The narrative is sufficiently thin to indulge ample moments of Mayberry nostalgia: Two versions of the old
Griffith
theme song play, one of them jazzed up for the Reagan eighties, and the
Mayberry R.F.D.
theme is tossed in for good measure. Opie now runs the town newspaper; Otis has sobered up and drives an ice cream truck. Andy and Barney escort Helen and Thelma Lou on a double date. Andy spends much of his screen time racing around town trying to protect Barney from harm and from himself, invoking memories of the sheriff at his most noble.

The story concludes with Barney and Thelma Lou marrying at last, setting right the grave injustice of her character's wedding another man twenty years earlier in “The Return of Barney Fife.” Rance Howard plays the minister.

At the reception, Andy toasts the couple with words surely meant for Don and his other friends on the
Griffith
cast: “There's something about Mayberry and Mayberry folk that never leaves you. No matter where life takes you, you always carry in your heart the memories of old times and old friends. So here's to all of us. Old friends.”
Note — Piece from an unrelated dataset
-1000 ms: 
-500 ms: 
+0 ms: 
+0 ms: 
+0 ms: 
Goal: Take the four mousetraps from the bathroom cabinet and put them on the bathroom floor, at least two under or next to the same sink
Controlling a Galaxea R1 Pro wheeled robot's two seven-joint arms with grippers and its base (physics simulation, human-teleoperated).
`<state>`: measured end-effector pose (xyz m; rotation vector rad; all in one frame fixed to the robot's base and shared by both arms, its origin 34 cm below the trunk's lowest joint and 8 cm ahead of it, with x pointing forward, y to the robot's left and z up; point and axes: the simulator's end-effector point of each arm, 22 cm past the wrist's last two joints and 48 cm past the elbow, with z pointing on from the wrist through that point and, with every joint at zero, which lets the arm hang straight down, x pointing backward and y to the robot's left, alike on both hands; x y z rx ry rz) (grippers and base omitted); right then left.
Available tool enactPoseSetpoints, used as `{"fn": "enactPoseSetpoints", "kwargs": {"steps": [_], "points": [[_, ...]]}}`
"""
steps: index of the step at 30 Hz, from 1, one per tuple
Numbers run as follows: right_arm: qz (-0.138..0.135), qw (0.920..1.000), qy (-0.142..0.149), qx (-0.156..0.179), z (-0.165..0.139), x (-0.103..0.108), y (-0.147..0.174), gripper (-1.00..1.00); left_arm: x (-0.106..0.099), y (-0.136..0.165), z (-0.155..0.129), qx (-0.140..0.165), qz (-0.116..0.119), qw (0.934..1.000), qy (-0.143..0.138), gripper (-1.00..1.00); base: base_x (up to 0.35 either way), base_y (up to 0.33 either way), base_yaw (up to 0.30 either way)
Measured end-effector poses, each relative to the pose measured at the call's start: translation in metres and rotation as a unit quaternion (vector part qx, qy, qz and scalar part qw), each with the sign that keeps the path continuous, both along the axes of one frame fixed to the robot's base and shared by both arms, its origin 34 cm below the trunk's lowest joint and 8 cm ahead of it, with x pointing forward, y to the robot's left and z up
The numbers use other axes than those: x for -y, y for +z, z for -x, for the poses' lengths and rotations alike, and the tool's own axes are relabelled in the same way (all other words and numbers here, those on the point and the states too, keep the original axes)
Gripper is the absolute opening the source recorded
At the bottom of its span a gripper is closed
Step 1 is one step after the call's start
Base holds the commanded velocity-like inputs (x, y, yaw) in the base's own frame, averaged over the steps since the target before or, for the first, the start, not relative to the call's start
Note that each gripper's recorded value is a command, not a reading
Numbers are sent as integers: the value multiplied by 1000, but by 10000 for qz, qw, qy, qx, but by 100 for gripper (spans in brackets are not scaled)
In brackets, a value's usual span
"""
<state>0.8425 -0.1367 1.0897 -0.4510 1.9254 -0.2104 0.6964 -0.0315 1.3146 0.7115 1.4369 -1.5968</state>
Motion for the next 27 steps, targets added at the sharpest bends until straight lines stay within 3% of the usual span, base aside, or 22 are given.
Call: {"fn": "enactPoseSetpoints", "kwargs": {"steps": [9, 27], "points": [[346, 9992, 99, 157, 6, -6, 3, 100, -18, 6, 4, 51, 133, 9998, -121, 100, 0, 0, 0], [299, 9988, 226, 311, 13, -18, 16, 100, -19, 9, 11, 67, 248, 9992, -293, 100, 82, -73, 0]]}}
The toast—and the tears—were real. “
Return to Mayberry
was the nicest thing Andy could have done for anybody,” recalled Mitch Jayne, of the Dillards, the bluegrass ensemble Andy had discovered and promoted on the
Griffith Show
two decades earlier. “It told people that he had never forgotten the place, or the people who had loved him for creating it. He wanted to say good-bye to it in the best way he could come up with because, like all of us, he was moving on.”